A long-forgotten quip from the late nineties offers a sharper window into the current Trinamool Congress crisis than any formal political analysis.
In the dying months of 1998, Mani Shankar Aiyar made a brief, curious foray into the Trinamool Congress. He didn’t stay long, but he left behind an observation that has aged with unsettling precision. Reflecting on his departure, Aiyar famously remarked to veteran journalist Rasheed Kidwai that he hadn't realized the Trinamool was essentially the "fourth football club of Bengal"—trailing only the storied trio of Mohun Bagan, Mohammedan Sporting, and East Bengal.
This wasn't just a biting joke; it was a diagnosis. For nearly three decades, this "football club" culture has been the bedrock of the party’s identity. Unlike the Congress or the BJP, which traditionally operate on structures of ideology or organizational hierarchy, the Trinamool was built on something far more primal: an emotion. It was a rallying cry for the disgruntled, a vehicle for anti-Left resentment, and a theatre for street-level defiance.
The Operating System of Bengal
For years, this model was spectacularly effective. Mamata Banerjee didn't just lead a party; she curated an atmosphere. Her cadres functioned less like political functionaries and more like club supporters, driven by a fierce, visceral loyalty that valued team colors over cold, rational debate. This "football logic"—where the primary goal is to win for the team regardless of the rules of the game—propelled the TMC to dismantle 34 years of Left rule and cement its status as the state’s dominant "operating system."
Yet, the very strength that allowed the party to capture the imagination of Bengal is now proving to be its structural undoing. As the party grapples with internal mutinies and a distinct "anti-bhaipo" sentiment, the cracks are widening. When an organization is built on the volatile energy of a fan club rather than the steady foundations of a constitutional party, it remains exceptionally vulnerable to the sudden, cooling realization that the game might be shifting.
The Bigger Picture: Why it Matters
The current implosion within the Trinamool is not merely a post-election slump or a standard political setback. Established parties like the Congress or the BJP possess a "cadre memory"—a reservoir of ideological and structural habits that allow them to endure defeat and reinvent themselves. The TMC, however, lacks this institutional buffer. It is experiencing a crisis of identity, where the "football club" atmosphere is being challenged by the realities of governance and internal power struggles.
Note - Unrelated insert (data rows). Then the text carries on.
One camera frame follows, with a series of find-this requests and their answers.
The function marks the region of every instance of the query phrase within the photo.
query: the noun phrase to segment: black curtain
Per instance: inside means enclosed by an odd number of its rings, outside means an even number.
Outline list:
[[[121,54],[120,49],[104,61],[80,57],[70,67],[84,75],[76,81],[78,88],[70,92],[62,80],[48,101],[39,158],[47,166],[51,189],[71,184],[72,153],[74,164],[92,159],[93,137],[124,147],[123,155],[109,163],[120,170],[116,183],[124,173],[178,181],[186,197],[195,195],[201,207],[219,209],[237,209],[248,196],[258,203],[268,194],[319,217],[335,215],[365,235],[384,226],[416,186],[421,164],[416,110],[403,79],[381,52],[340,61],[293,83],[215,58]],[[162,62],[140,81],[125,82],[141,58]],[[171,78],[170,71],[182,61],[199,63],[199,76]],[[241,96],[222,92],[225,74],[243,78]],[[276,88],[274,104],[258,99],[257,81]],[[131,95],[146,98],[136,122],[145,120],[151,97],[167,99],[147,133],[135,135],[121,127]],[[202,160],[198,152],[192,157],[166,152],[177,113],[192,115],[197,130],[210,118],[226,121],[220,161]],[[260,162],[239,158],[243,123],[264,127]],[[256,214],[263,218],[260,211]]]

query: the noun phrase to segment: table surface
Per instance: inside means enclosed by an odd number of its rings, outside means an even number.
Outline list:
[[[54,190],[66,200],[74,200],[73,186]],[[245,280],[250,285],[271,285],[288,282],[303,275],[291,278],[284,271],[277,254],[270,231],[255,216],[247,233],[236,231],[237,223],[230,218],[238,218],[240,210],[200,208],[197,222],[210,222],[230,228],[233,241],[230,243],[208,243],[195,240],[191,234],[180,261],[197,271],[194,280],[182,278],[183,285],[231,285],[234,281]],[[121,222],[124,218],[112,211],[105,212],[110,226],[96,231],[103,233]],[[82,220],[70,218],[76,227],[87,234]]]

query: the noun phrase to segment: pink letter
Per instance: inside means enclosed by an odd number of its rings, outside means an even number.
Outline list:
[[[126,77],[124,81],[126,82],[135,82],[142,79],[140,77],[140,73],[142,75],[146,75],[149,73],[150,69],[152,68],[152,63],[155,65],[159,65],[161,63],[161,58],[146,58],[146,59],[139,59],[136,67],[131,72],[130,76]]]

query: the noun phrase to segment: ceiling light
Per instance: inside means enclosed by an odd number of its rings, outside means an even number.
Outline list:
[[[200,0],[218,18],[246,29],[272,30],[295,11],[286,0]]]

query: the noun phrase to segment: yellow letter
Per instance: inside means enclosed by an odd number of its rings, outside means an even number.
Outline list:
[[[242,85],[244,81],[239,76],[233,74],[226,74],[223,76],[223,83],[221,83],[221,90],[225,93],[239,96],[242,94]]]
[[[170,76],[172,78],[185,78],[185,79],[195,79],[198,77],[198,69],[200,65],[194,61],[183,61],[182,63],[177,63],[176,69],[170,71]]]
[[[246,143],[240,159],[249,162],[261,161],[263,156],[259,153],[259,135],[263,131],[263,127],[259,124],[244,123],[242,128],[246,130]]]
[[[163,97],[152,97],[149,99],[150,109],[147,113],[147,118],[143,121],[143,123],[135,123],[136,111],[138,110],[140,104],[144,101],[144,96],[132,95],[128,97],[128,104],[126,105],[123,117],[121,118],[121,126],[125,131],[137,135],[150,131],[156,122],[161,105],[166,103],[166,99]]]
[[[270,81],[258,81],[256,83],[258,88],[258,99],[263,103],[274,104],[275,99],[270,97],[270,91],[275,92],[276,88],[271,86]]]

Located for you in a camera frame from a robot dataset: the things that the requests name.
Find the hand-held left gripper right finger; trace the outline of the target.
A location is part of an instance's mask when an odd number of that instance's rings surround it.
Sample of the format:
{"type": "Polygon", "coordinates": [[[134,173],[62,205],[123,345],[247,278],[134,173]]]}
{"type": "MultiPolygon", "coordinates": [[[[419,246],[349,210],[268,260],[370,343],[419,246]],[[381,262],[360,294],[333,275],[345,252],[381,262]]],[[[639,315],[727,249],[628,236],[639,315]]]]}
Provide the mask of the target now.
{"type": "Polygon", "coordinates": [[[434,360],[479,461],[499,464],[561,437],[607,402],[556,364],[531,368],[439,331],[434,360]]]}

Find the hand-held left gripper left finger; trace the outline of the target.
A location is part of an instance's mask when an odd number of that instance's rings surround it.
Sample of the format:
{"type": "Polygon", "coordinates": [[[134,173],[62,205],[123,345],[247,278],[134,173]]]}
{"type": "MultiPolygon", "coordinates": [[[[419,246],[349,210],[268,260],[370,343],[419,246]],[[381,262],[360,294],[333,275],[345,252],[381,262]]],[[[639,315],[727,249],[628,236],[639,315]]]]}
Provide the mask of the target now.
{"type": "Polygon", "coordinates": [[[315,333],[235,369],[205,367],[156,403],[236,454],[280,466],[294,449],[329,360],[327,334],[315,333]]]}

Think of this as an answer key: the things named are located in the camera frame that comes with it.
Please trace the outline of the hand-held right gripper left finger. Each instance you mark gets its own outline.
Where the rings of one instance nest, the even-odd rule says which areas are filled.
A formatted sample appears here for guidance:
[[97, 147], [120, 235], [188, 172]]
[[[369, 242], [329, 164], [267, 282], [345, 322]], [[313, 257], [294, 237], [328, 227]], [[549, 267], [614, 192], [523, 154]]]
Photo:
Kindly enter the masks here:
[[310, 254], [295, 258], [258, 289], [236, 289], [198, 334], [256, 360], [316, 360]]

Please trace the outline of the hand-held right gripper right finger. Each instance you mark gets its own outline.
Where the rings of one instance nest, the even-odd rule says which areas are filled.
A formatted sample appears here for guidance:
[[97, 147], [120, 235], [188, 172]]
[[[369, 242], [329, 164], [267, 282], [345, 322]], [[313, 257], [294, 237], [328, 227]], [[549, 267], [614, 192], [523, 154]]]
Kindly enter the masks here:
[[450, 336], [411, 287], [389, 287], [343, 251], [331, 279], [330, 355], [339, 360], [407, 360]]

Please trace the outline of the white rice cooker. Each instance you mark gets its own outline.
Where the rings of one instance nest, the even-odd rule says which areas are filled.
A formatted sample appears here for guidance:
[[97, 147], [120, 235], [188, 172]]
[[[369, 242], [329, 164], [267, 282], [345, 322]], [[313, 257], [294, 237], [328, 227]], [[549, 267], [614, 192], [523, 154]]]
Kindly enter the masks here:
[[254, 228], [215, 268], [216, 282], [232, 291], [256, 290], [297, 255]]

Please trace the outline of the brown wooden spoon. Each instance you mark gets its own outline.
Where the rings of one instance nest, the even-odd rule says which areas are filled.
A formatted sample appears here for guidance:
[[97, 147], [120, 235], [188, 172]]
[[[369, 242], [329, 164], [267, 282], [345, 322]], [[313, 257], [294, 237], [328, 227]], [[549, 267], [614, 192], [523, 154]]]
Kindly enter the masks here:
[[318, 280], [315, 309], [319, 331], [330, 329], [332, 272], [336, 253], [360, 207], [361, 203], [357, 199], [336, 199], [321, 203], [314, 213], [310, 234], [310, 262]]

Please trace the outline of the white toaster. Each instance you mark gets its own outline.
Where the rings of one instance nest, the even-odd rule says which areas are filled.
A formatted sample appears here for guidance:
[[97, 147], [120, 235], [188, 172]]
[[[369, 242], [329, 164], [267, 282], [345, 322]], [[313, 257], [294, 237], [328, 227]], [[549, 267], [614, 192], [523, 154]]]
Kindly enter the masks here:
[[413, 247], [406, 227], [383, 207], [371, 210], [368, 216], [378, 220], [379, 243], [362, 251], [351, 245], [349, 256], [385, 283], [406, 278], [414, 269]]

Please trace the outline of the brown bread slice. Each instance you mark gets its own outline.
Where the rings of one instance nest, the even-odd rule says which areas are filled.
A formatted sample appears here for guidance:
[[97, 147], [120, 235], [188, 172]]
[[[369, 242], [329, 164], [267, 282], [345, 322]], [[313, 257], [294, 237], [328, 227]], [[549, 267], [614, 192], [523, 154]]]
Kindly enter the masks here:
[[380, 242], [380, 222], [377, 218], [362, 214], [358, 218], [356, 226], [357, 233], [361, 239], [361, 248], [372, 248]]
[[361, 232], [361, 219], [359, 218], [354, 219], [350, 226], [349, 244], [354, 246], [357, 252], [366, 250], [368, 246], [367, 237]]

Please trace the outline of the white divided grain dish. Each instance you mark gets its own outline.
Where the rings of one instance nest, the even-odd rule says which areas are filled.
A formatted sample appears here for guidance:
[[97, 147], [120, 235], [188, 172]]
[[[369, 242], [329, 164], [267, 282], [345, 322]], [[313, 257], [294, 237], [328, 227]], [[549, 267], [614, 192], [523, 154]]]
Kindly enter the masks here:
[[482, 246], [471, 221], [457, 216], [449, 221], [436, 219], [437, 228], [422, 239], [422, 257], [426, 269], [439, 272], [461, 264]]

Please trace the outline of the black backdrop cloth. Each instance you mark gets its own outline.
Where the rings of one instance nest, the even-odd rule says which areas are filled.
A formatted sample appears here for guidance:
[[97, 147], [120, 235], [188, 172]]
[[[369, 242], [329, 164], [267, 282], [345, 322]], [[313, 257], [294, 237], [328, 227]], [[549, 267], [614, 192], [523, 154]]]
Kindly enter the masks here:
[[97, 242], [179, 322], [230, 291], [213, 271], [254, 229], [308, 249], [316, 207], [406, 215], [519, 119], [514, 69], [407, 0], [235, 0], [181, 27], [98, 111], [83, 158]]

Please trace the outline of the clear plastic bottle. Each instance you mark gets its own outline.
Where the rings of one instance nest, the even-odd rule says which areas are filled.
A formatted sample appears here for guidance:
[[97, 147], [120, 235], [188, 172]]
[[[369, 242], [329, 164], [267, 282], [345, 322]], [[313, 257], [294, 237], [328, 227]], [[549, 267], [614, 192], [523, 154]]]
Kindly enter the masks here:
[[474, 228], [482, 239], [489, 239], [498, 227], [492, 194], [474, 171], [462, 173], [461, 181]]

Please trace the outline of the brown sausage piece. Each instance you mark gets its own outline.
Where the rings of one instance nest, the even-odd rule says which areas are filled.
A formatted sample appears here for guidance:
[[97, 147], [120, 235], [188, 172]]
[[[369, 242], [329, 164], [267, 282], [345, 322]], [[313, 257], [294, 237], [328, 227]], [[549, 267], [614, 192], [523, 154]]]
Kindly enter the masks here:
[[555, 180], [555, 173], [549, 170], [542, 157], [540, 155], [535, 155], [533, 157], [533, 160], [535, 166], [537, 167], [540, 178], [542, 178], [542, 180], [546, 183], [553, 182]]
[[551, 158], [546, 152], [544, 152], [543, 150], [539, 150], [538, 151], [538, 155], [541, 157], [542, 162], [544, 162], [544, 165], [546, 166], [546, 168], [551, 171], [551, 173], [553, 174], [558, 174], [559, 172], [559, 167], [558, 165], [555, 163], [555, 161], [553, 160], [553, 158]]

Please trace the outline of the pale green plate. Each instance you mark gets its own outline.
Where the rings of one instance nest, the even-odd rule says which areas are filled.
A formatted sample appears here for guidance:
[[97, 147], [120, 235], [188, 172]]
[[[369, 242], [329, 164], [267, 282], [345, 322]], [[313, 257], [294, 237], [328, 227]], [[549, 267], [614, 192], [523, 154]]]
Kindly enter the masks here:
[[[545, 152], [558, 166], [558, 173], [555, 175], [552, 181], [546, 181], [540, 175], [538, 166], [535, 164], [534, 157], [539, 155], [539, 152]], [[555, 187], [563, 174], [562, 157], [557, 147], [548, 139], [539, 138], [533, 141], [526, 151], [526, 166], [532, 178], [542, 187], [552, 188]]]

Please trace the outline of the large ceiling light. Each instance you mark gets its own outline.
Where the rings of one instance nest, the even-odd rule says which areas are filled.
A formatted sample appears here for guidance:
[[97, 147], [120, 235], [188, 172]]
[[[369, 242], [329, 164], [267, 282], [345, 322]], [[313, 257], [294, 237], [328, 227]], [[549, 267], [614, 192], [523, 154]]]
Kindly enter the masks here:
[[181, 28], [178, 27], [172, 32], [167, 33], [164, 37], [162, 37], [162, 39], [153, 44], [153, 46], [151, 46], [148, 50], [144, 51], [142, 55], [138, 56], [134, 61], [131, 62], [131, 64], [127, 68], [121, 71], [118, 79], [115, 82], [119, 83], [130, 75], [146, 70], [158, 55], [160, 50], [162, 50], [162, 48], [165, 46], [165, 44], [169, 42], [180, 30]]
This shift signals a broader transformation in Bengal’s political landscape. If the TMC’s "football club" theory—the ms aiyar joke that diagnosed tmc problem 28 years back—no longer resonates with an electorate or a disillusioned cadre, the party faces an existential threat. The transition from an emotional movement to a professional political machine is a difficult evolution, and for the TMC, the clock appears to be ticking.
Arjun Mehta reports on government, policy and Parliament for PoliticalPedia, in English and Hindi.